• [WHAT NEEDS TO BE DONE]
Those lines of the records that contain "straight" are to be located and copied.

• [DATA LISTING]
·····
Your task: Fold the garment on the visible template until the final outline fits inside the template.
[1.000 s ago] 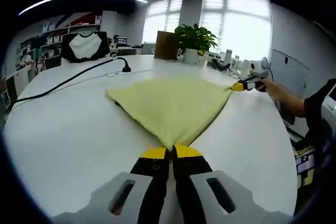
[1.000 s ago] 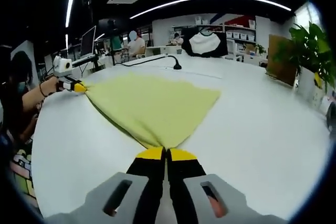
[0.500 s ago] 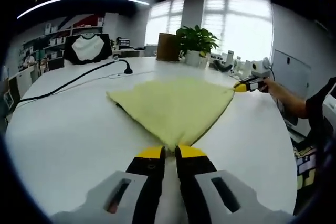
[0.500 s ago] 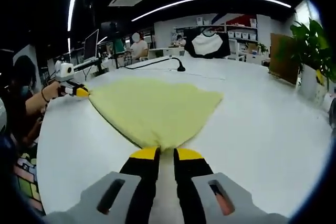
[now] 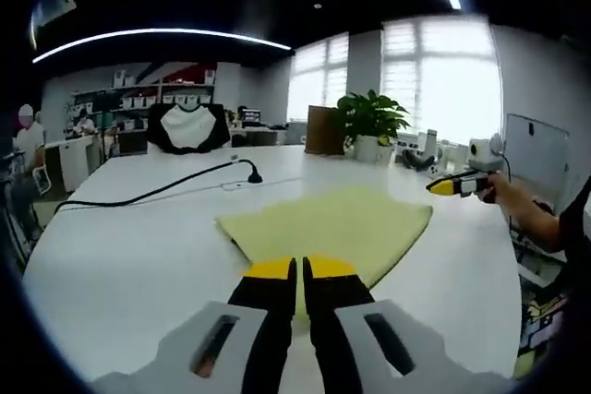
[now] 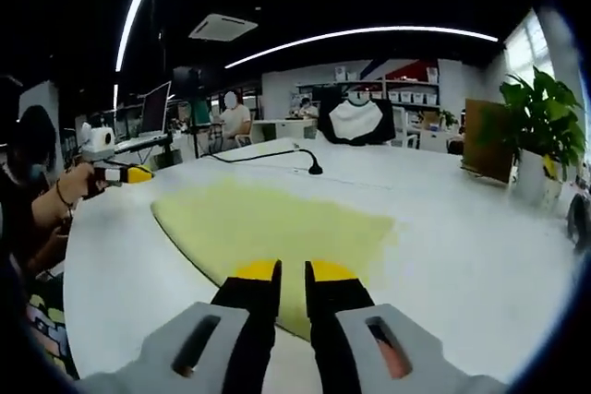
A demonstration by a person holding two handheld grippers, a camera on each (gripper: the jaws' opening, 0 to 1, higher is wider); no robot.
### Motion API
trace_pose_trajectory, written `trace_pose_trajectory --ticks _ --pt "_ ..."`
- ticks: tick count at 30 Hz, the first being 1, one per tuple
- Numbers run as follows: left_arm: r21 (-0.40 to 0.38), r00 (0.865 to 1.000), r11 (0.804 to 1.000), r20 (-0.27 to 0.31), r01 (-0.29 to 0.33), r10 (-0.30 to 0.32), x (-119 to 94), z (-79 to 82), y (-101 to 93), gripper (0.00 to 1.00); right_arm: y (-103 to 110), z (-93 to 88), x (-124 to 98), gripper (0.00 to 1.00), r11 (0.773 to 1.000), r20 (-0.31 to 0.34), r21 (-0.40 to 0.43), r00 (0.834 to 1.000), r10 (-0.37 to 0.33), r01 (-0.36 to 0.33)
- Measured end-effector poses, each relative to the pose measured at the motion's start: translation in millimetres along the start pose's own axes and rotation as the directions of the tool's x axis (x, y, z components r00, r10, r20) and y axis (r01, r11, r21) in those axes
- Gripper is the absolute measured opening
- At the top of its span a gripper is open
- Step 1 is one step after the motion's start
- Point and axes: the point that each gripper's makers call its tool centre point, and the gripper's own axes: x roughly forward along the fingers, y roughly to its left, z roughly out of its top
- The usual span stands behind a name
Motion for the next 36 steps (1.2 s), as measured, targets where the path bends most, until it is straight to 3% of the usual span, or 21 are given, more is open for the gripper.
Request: trace_pose_trajectory --ticks 4,7,9,11,13,16,19,20,21,24,27,29,31,35,36 --pt "-0.021 1.0 1.0 0.024 0.017 -0.016 22.1 2.4 -19.9 0.01 20.9 2.5 23.0 0.05 0.999 0.022 0.04 0.999 0.033 -0.034" --pt "0.031 1.0 0.999 0.0 -0.01 0.01 42.5 -0.6 -31.6 0.01 27.5 1.6 40.3 0.01 0.999 0.03 0.032 0.999 0.03 -0.031" --pt "-0.01 0.999 1.0 0.043 0.008 -0.007 56.2 6.1 -44.0 0.01 32.7 1.3 50.3 0.0 0.999 0.032 0.027 0.999 0.035 -0.036" --pt "-0.052 0.998 0.998 0.051 0.039 -0.037 66.3 10.2 -55.2 0.01 35.2 2.6 57.0 0.0 0.999 0.04 0.019 0.999 0.033 -0.034" --pt "-0.091 0.995 0.994 0.089 0.063 -0.055 75.6 19.4 -66.2 0.01 37.5 -3.5 62.5 0.0 0.999 -0.011 0.032 0.999 0.03 -0.03" --pt "-0.058 0.994 0.993 0.039 0.102 -0.1 90.8 15.3 -83.3 0.01 41.5 -0.6 69.9 0.0 0.999 -0.003 0.005 0.999 0.036 -0.036" --pt "-0.029 0.991 0.994 -0.082 0.106 -0.109 104.9 -6.1 -94.3 0.01 39.2 -4.7 79.8 0.0 0.999 -0.017 -0.05 1.0 0.008 -0.009" --pt "-0.008 0.992 0.994 -0.067 0.109 -0.109 108.3 -4.5 -97.0 0.01 40.8 -5.4 82.0 0.0 0.997 -0.016 -0.077 1.0 0.017 -0.018" --pt "0.079 0.992 0.989 -0.039 0.121 -0.119 111.8 -0.3 -101.4 0.01 44.2 -6.5 84.9 0.0 0.998 -0.003 -0.064 1.0 0.019 -0.019" --pt "0.085 0.993 0.989 -0.009 0.117 -0.117 116.2 4.4 -108.7 0.01 47.5 -8.6 90.4 0.0 0.998 0.002 -0.06 0.999 0.032 -0.032" --pt "0.08 0.994 0.991 -0.023 0.109 -0.108 124.7 1.4 -107.2 0.01 54.8 -16.6 97.9 0.0 0.996 -0.034 -0.07 0.998 0.06 -0.062" --pt "0.106 0.994 0.989 -0.047 0.103 -0.099 128.5 -5.3 -105.3 0.01 54.1 -24.5 100.9 0.0 0.994 -0.069 -0.09 0.996 0.052 -0.058" --pt "0.086 0.991 0.99 -0.087 0.108 -0.1 128.0 -16.8 -105.4 0.01 53.5 -33.1 100.8 0.0 0.991 -0.104 -0.116 0.993 0.048 -0.06" --pt "0.124 0.986 0.987 -0.139 0.104 -0.086 127.3 -40.0 -101.8 0.01 51.7 -35.5 100.6 0.0 0.992 -0.071 -0.106 0.996 0.055 -0.063" --pt "0.139 0.994 0.986 -0.063 0.094 -0.086 128.9 -30.9 -99.7 0.01 51.7 -35.6 100.4 0.0 0.993 -0.073 -0.103 0.996 0.057 -0.065"
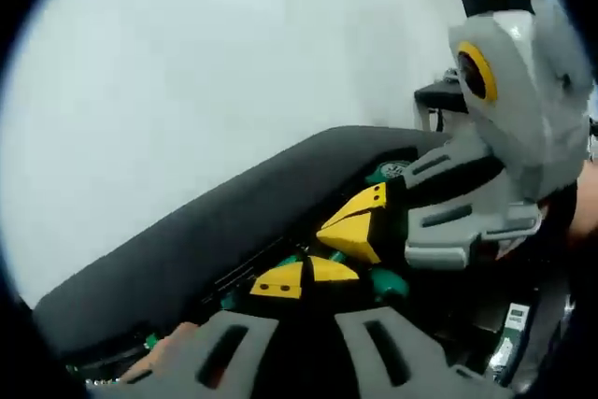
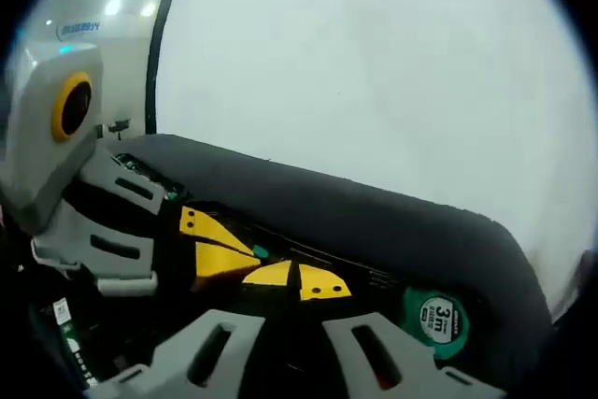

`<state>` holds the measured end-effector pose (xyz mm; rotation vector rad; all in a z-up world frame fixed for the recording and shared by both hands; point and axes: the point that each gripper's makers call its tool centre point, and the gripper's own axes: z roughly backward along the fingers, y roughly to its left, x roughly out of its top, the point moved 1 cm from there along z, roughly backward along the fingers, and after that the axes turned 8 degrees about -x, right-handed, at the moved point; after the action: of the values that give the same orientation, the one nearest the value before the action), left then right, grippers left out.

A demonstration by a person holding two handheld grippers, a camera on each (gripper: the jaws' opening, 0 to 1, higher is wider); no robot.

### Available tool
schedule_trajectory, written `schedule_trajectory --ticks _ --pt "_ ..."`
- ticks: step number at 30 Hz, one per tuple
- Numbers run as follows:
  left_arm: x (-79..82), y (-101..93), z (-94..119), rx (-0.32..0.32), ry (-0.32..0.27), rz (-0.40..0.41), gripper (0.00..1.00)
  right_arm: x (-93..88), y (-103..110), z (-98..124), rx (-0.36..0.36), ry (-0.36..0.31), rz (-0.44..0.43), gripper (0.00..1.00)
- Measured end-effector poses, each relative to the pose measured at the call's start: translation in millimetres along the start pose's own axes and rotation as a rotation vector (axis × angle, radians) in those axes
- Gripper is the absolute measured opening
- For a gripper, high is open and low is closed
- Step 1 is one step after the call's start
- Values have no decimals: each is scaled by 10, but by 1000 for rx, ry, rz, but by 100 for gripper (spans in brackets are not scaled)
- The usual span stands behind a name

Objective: Pick up the tools and put them into their designated positions in the toolbox.

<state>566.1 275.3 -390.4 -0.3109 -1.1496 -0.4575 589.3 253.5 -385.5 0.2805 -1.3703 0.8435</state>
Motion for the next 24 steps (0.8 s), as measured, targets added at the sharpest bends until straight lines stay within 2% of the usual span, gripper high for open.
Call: schedule_trajectory --ticks 1,2,3,4,6,8,9,11,12,13,14,15,16,18,19,20,21,24 --pt "124 8 150 14 -69 4 0 -49 34 78 7 33 -34 0" --pt "249 13 349 62 -134 -14 0 -58 29 103 16 54 -59 0" --pt "363 11 580 123 -193 -39 0 -38 -24 169 -7 52 -135 0" --pt "451 0 815 177 -245 -58 0 -8 -63 202 -19 34 -171 0" --pt "487 -50 1202 205 -315 -35 4 39 -169 169 -37 13 -213 1" --pt "383 -209 1696 268 -351 -51 5 42 -229 193 -57 11 -211 1" --pt "321 -140 1802 285 -346 -24 5 37 -225 188 -58 12 -210 1" --pt "210 -167 2242 332 -404 -1 5 -11 -162 188 -44 37 -180 1" --pt "77 -169 2496 364 -417 -15 5 -26 -146 195 -41 44 -146 1" --pt "-31 -225 2628 386 -405 -82 6 -12 -141 171 -48 36 -103 2" --pt "-215 -222 2786 440 -358 -144 8 21 -144 179 -54 15 -90 3" --pt "-339 -241 2896 475 -336 -165 9 45 -109 268 -57 3 -90 3" --pt "-441 -213 2992 493 -341 -179 9 50 -97 283 -56 4 -89 3" --pt "-598 -267 3230 495 -387 -173 10 49 -109 226 -61 6 -54 3" --pt "-631 -285 3374 465 -458 -150 10 44 -96 230 -60 7 -35 3" --pt "-644 -290 3469 466 -490 -152 11 33 -84 208 -58 13 -13 4" --pt "-703 -224 3616 488 -495 -150 11 32 -79 208 -58 14 -7 4" --pt "-724 -87 3888 513 -595 -95 11 -6 -53 123 -43 29 44 5"
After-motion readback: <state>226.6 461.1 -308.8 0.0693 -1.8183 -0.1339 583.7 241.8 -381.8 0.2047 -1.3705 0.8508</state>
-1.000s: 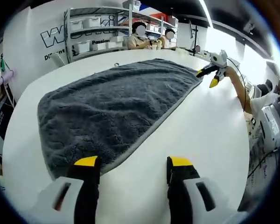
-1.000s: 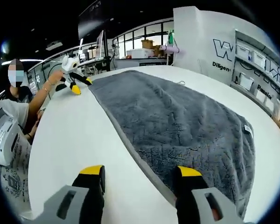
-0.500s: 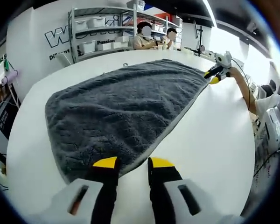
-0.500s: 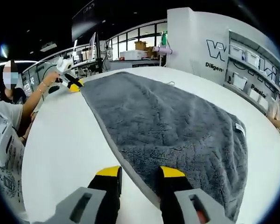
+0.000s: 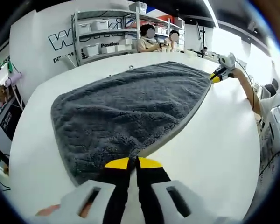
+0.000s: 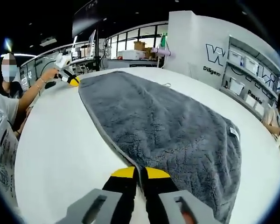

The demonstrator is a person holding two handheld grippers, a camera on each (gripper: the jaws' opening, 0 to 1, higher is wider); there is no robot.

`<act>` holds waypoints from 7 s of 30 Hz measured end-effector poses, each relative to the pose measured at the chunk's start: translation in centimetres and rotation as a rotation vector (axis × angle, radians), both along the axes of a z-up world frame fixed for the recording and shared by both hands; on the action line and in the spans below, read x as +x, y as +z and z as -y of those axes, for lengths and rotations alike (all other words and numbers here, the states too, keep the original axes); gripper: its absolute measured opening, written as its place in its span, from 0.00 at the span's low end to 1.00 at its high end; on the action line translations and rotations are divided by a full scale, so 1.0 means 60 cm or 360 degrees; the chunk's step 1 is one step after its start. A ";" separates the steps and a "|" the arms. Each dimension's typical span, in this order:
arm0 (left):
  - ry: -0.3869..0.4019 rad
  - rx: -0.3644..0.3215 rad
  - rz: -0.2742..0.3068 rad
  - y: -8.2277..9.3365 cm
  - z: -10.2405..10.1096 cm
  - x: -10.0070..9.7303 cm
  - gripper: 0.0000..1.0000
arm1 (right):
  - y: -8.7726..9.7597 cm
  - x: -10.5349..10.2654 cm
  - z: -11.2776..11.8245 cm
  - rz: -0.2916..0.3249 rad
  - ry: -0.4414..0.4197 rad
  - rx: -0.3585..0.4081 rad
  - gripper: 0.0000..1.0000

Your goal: Fold the towel on the table until its edges align and the towel forms a compact rectangular stack.

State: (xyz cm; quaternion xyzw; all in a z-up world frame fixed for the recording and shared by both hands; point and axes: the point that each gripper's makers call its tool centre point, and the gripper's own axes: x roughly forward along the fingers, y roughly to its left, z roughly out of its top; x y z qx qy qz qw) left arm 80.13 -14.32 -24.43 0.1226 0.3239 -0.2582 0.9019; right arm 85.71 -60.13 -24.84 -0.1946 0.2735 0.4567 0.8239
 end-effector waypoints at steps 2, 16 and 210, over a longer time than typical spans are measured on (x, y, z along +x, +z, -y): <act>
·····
• [SOLUTION TO THE EXERCISE]
Motion for the next 36 steps (1.2 s), as measured, targets where the path bends most, until it is straight to 3% of the usual span, or 21 are given, more is open for the gripper.
Motion for the next 24 steps (0.8 s), as measured, targets added at the sharpest bends until straight lines stay within 2% of the usual span, gripper high for open.

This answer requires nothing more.